European Chemicals Agency (ECHA); Registered substances, Cineole (CAS Number: 470-82-6) (EC Number: 207-431-5) (Last modified: January 19, 2015). Available from, as of June 22, 2015: https://echa.europa.eu/


Cineole was administered to male rats once daily by gastric intubation for 20 days. Urine was collected and major metabolites identified as methyl ester of 1,8-dihydroxy-10-carboxy p-methane, 2-hydroxy cineole and 3-hydroxy cineole.
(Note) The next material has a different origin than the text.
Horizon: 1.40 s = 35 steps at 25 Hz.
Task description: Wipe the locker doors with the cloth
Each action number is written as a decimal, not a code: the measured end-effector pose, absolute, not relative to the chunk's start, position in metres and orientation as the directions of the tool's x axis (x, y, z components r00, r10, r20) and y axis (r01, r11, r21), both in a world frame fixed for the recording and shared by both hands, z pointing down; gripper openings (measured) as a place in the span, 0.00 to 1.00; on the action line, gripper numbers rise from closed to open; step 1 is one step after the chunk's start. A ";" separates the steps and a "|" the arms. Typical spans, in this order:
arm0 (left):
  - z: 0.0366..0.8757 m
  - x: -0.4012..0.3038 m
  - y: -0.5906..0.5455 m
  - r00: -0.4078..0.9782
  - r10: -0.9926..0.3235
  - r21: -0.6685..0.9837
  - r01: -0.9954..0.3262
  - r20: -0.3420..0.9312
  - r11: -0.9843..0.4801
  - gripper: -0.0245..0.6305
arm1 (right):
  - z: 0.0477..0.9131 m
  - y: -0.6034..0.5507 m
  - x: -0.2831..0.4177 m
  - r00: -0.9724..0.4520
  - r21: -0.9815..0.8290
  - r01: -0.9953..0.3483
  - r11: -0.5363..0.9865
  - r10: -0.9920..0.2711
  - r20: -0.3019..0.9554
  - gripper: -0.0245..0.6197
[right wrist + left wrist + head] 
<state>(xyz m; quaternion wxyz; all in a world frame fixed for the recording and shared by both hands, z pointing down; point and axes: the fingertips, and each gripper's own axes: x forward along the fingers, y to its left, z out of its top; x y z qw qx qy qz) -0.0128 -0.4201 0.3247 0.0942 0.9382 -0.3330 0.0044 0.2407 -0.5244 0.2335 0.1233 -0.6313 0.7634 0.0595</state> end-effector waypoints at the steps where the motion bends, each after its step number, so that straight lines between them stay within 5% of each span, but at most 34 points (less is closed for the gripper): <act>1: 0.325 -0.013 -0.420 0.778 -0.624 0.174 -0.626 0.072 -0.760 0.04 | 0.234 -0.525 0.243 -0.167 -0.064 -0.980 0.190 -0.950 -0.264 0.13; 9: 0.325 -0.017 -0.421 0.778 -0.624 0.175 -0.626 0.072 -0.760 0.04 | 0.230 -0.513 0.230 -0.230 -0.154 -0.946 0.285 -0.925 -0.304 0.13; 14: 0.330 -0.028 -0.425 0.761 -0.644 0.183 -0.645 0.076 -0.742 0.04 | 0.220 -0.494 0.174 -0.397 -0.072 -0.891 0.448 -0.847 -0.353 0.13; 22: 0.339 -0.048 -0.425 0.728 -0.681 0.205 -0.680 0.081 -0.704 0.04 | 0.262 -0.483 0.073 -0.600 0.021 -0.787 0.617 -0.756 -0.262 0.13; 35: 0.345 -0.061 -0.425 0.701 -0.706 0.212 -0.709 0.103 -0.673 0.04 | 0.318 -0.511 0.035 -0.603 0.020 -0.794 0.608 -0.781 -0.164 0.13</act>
European Chemicals Agency (ECHA); Registered substances, Cineole (CAS Number: 470-82-6) (EC Number: 207-431-5) (Last modified: January 19, 2015). Available from, as of June 22, 2015: https://echa.europa.eu/


Nature of non-conjugated metabolites of 1,8-cineole in urine and feces of brushtail possum yield p-cresol, 9-hydroxycineole and cineol-9-oic acid.

Southwell IA et al; Xenobiotica 10(1) 17 (1980)


1,8-Cineole has known human metabolites that include 2alpha-hydroxy-1,8-cineole and 3alpha-hydroxy-1,8-cineole.

S73 | METXBIODB | Metabolite Reaction Database from BioTransformer | DOI:10.5281/zenodo.4056560


5.6 Biological Half-Life

Studies have determined a terminal half-life for cineole or eucalyptol (which makes up to as much as 90% of most commonly used cineole-based eucalyptus oils) of approximately 7h in brushtail possum (Trichosurus vulpecula).


5.7 Mechanism of Action

The general consensus is that the exact mechanism of action of eucalyptus oil is largely unknown at this time but comprises various hypotheses from various studies. Cineol containing preparations of eucalyptus oil may contain up to 80% (or more) 1,8-cineole and is one of the most common types of eucalyptus oil formulations used. As an active agent indicated for relieving certain cold symptoms and/or certain muscular sprains and cramps, it is believed that eucalyptus oil may possess some antimicrobial and anti-inflammatory activities. Some in vitro studies of human blood monocytes suggest a dose-dependent effect of eucalyptus oil to elicit significant inhibition of multiple cytokines, perhaps in the treatment of airway inflammation. Moreover, other studies in animal models discuss the possibility of eucalyptus oil demonstrating anti-inflammatory and anti-nociceptive effects that potentially account for inhibiting the formation of prostaglandins and cytokines by stimulated monocytes in vitro. Furthermore, additional studies have observed eucalyptus oil anti-viral activity against herpes simplex virus (HSV-1, HSV-2) in cell cultures as well as the demonstration of broad antimicrobial activity of eucalyptus medicinal plant extracts against Alicyclobacillus acidoterretris, Bacillus cereus, E. coli, Enterococcus faecalis, MRSA, Propionibacterium acnes, S. aureus, fungus including C. albicans isolates, Trichophyton mentagrophytes, and other Gram-positive bacteria. Specific activity against periodontopathic bacteria, such as Porphyromonas gingivalis, Actinobacillus actinomycetemcomitans, Fusobacterium nucleatum, Streptococcus mutans, and Streptococcus sobrinus has also been observed.